[Records from a dataset]

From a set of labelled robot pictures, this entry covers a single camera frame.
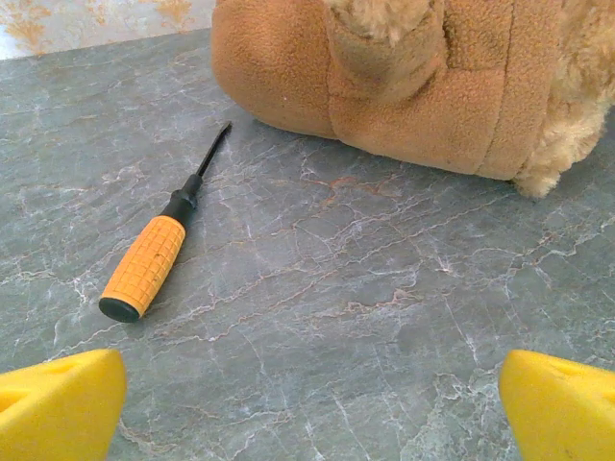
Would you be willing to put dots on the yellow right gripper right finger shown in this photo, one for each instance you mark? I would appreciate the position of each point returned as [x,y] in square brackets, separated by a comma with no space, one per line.
[562,413]

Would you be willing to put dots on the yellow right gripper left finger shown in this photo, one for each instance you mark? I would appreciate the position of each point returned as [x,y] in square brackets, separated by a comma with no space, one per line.
[53,413]

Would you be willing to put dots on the brown plush toy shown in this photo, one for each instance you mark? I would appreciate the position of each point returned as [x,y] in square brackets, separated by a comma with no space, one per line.
[394,72]

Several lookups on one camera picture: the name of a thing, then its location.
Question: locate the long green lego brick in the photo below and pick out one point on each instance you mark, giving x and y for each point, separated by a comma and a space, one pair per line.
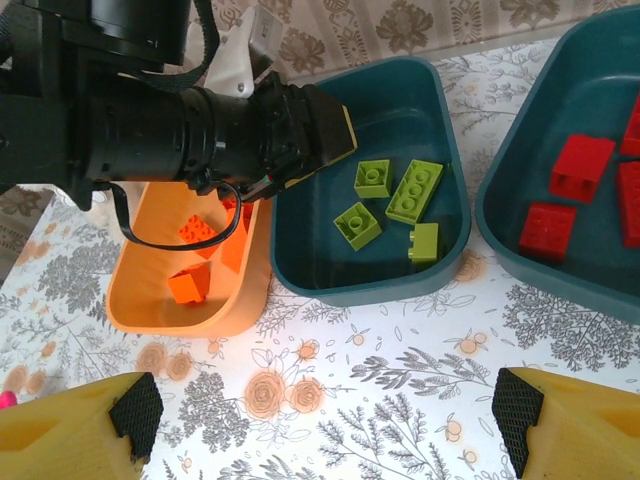
415, 191

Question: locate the red lego brick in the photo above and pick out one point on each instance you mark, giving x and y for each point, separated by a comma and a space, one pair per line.
582, 167
631, 202
632, 125
547, 232

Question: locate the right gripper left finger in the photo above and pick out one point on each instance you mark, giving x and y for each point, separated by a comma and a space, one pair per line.
60, 435

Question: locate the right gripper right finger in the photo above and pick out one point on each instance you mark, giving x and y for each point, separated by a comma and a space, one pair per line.
585, 430

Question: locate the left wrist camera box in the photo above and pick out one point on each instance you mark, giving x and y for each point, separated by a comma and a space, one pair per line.
235, 55

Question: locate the teal plastic container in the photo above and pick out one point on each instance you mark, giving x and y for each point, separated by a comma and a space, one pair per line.
350, 291
515, 150

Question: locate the orange lego brick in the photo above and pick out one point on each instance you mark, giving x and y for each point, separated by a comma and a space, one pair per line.
235, 245
190, 285
197, 232

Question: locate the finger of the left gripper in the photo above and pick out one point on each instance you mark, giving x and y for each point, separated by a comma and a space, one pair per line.
327, 130

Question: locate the orange plastic container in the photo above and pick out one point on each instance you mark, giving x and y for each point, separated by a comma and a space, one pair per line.
245, 310

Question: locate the floral patterned table mat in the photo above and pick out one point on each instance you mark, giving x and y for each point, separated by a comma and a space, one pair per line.
400, 330

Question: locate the small green lego brick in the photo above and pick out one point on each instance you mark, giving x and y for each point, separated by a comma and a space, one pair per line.
372, 179
357, 226
425, 241

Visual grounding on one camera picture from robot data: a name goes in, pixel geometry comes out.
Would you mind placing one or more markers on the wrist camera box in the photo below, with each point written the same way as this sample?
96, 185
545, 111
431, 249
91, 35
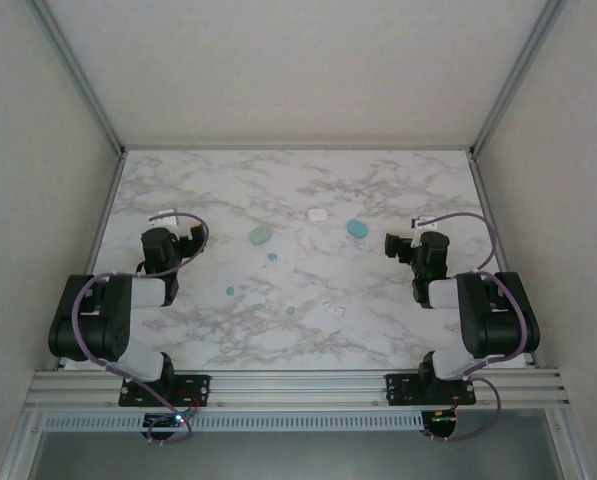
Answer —
163, 217
423, 222

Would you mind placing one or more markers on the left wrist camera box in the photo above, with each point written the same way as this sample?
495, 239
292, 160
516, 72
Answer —
163, 217

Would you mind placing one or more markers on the mint green earbud charging case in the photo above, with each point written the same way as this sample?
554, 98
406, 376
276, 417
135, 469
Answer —
260, 236

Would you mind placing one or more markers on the small controller board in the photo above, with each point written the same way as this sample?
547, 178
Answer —
168, 421
440, 420

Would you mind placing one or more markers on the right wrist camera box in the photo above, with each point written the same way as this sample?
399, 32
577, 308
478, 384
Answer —
423, 222

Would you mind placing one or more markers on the aluminium frame leg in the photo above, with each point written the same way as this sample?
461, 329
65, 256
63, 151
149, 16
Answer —
570, 450
22, 445

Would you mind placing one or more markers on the blue earbud charging case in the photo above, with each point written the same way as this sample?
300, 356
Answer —
357, 228

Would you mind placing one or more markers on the white earbud charging case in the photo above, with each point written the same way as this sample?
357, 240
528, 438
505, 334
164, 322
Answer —
317, 215

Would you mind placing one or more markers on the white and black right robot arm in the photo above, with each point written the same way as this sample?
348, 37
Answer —
498, 320

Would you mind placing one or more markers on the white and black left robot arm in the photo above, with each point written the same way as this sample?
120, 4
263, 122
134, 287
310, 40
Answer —
103, 310

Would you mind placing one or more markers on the aluminium table side rail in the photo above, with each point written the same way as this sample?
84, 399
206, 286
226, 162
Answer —
487, 200
94, 250

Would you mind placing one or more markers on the aluminium frame post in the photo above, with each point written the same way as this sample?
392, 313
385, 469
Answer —
79, 75
515, 75

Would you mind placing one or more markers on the wide aluminium base rail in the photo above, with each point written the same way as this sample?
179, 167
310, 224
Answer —
298, 385

■ Exercise
In the entries above, which lines hold the word "robot"? Copy them out.

■ Response for this exercise
From a set of labelled robot pictures, this entry covers a single camera frame.
Visual grounding on one camera picture from robot data: a name goes in, pixel geometry comes out.
Would you mind placing one or more markers on the white and black right robot arm in the photo above, with each point written the same way as this sample?
Would you mind placing one or more markers on the white and black left robot arm in the photo above, with each point written the same way as this sample?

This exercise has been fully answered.